### Instructions to follow
Look through the entries below for the string "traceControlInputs", and copy each line where it is found.

### Given data

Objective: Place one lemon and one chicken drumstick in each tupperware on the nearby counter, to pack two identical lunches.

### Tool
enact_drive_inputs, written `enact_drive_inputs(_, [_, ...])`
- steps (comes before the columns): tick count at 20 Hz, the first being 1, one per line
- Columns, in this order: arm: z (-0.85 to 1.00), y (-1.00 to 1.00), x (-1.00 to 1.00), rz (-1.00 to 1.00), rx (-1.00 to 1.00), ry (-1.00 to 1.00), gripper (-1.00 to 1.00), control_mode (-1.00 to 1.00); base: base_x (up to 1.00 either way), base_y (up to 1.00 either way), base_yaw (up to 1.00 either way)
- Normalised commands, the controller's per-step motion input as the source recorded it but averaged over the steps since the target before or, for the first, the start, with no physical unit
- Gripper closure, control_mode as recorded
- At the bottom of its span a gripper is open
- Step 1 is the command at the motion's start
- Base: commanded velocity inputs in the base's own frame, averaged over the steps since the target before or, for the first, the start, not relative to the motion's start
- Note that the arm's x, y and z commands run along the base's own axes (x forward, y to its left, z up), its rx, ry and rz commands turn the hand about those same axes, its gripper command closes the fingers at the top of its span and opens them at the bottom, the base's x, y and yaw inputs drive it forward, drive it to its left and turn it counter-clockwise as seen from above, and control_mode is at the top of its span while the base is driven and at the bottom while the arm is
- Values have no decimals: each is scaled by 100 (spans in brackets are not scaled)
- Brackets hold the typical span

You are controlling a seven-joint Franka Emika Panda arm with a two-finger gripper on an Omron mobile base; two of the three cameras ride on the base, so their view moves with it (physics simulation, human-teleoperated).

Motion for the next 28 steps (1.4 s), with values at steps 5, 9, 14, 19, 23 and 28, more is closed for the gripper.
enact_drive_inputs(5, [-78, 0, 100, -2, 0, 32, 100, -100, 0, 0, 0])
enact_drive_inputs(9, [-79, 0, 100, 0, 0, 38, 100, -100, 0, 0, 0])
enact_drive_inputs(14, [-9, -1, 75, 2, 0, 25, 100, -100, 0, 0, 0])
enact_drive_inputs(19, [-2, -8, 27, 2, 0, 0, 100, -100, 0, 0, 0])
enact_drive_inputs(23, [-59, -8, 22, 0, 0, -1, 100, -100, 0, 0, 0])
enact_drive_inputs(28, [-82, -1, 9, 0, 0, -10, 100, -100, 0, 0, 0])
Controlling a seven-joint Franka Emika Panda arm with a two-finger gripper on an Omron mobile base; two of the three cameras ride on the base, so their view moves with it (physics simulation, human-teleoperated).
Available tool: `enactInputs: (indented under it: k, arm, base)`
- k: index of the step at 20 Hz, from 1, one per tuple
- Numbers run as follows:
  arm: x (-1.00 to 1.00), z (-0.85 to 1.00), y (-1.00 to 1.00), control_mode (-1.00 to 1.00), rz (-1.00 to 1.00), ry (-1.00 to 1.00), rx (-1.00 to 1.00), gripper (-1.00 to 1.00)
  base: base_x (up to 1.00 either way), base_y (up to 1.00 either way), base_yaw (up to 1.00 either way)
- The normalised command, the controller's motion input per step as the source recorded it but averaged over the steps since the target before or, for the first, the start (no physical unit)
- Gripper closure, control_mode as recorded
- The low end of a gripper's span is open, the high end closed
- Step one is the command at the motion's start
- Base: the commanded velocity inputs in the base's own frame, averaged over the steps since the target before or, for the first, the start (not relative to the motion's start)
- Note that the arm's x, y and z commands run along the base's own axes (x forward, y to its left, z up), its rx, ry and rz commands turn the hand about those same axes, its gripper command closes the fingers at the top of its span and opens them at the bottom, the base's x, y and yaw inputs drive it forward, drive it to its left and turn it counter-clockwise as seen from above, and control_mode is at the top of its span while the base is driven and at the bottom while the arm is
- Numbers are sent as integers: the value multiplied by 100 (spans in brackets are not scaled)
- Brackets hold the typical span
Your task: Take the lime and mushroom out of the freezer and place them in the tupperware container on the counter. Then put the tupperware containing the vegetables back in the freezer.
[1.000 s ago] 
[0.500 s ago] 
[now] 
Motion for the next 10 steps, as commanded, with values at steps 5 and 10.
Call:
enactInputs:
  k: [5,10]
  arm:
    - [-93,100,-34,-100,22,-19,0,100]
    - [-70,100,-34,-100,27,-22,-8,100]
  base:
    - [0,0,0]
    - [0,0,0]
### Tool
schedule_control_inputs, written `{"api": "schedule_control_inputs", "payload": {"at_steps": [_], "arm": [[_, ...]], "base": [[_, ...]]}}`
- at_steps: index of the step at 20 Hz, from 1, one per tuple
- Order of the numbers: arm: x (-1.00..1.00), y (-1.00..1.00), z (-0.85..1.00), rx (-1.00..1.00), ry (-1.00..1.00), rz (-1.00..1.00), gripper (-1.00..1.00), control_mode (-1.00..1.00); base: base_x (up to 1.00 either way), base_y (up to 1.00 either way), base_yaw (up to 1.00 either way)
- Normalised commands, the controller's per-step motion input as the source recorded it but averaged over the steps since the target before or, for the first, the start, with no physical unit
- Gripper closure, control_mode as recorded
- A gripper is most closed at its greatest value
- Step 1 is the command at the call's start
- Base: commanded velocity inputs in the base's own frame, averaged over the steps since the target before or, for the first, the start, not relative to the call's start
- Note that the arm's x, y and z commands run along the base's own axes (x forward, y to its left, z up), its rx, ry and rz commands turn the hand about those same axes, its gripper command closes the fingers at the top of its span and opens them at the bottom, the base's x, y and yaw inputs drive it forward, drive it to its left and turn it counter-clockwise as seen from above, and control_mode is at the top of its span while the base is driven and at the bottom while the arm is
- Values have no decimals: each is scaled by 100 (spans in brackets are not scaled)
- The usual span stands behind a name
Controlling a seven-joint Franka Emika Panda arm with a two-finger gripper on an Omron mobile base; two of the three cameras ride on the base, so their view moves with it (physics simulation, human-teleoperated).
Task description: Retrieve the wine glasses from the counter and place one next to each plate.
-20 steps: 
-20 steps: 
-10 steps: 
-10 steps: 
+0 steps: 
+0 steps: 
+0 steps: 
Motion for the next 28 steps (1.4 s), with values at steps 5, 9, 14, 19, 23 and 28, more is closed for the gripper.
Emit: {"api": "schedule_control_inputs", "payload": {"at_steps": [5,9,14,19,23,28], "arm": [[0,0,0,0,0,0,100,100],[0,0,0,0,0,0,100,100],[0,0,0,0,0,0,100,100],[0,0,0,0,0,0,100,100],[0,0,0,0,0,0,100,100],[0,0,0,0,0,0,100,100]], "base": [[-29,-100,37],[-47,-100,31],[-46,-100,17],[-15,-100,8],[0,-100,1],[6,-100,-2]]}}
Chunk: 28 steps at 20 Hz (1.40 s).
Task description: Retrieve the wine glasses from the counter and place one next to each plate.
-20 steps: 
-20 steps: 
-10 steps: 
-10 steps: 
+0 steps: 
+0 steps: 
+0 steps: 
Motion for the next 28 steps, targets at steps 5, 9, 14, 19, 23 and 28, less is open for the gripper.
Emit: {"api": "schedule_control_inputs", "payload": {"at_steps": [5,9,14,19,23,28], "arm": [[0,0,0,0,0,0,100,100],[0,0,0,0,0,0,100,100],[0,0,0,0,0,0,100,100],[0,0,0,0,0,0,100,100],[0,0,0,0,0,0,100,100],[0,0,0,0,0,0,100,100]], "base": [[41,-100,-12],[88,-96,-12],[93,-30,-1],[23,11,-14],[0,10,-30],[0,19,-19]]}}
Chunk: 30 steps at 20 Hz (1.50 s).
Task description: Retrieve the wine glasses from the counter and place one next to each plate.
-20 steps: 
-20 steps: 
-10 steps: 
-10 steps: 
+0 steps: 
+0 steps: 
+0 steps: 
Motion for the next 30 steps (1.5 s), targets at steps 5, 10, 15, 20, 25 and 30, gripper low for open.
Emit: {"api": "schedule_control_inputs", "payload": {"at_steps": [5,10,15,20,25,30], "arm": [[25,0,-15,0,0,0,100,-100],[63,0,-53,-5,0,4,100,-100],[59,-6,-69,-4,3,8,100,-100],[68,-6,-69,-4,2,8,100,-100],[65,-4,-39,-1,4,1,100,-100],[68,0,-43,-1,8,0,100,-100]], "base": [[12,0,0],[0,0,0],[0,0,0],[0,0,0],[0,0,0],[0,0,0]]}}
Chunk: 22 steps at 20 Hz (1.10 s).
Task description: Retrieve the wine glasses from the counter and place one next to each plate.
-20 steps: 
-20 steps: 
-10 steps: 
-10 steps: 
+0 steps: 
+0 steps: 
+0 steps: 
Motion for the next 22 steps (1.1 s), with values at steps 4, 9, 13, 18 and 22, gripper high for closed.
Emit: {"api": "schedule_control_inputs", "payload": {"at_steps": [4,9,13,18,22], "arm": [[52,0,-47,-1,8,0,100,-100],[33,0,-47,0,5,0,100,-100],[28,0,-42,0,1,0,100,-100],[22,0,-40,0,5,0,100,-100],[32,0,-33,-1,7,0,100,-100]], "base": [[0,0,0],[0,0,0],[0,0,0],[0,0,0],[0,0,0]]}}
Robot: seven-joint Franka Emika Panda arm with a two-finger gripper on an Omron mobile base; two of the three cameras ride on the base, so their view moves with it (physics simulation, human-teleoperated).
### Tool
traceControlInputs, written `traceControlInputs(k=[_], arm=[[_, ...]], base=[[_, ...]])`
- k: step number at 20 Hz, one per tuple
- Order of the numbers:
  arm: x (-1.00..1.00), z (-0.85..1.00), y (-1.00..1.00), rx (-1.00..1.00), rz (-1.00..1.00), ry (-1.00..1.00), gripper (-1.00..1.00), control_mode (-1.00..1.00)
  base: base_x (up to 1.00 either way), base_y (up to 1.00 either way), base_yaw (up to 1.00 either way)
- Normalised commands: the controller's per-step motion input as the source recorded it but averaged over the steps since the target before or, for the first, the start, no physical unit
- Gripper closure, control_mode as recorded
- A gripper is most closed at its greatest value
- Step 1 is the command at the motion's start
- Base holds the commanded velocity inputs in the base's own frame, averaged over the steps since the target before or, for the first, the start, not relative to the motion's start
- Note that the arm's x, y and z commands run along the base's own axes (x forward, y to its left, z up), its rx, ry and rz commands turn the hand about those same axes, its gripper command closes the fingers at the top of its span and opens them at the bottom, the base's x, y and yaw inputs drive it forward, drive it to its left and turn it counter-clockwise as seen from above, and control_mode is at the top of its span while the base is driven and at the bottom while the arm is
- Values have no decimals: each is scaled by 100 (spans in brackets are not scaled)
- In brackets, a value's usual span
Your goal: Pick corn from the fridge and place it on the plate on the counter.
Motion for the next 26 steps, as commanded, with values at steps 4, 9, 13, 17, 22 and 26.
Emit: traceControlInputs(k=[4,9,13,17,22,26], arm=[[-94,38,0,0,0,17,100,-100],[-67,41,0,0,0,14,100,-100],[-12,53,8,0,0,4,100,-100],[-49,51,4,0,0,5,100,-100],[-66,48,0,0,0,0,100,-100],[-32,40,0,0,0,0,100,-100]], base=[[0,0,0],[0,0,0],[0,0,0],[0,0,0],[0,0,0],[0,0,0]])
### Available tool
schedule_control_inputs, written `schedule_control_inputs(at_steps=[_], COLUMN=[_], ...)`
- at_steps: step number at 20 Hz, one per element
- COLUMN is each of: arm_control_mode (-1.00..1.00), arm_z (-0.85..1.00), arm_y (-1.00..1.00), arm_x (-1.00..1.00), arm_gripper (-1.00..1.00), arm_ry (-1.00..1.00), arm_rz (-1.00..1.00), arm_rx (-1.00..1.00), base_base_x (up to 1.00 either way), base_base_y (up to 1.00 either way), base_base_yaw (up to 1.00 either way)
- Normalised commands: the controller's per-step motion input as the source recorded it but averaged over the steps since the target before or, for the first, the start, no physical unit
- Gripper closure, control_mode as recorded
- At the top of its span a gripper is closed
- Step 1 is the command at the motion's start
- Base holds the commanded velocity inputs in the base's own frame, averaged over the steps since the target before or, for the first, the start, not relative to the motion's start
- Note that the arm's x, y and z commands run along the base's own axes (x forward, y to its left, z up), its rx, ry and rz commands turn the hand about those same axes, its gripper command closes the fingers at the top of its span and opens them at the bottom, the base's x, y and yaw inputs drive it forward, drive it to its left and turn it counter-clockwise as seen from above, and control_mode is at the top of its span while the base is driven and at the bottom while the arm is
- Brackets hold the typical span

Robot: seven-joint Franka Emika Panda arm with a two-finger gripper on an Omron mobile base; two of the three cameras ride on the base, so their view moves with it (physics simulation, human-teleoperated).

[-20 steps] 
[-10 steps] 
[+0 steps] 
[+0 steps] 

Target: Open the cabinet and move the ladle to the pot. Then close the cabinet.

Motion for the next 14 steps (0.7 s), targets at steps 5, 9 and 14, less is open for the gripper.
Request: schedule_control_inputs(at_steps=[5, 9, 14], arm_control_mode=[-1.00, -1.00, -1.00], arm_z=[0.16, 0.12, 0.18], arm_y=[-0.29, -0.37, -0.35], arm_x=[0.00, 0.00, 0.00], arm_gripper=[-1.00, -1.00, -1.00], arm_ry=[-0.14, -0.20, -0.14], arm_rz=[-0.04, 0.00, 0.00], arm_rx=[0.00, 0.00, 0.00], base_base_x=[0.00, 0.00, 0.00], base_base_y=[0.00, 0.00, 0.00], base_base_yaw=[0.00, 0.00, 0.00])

### Task answer
traceControlInputs, written `traceControlInputs(k=[_], arm=[[_, ...]], base=[[_, ...]])`
Emit: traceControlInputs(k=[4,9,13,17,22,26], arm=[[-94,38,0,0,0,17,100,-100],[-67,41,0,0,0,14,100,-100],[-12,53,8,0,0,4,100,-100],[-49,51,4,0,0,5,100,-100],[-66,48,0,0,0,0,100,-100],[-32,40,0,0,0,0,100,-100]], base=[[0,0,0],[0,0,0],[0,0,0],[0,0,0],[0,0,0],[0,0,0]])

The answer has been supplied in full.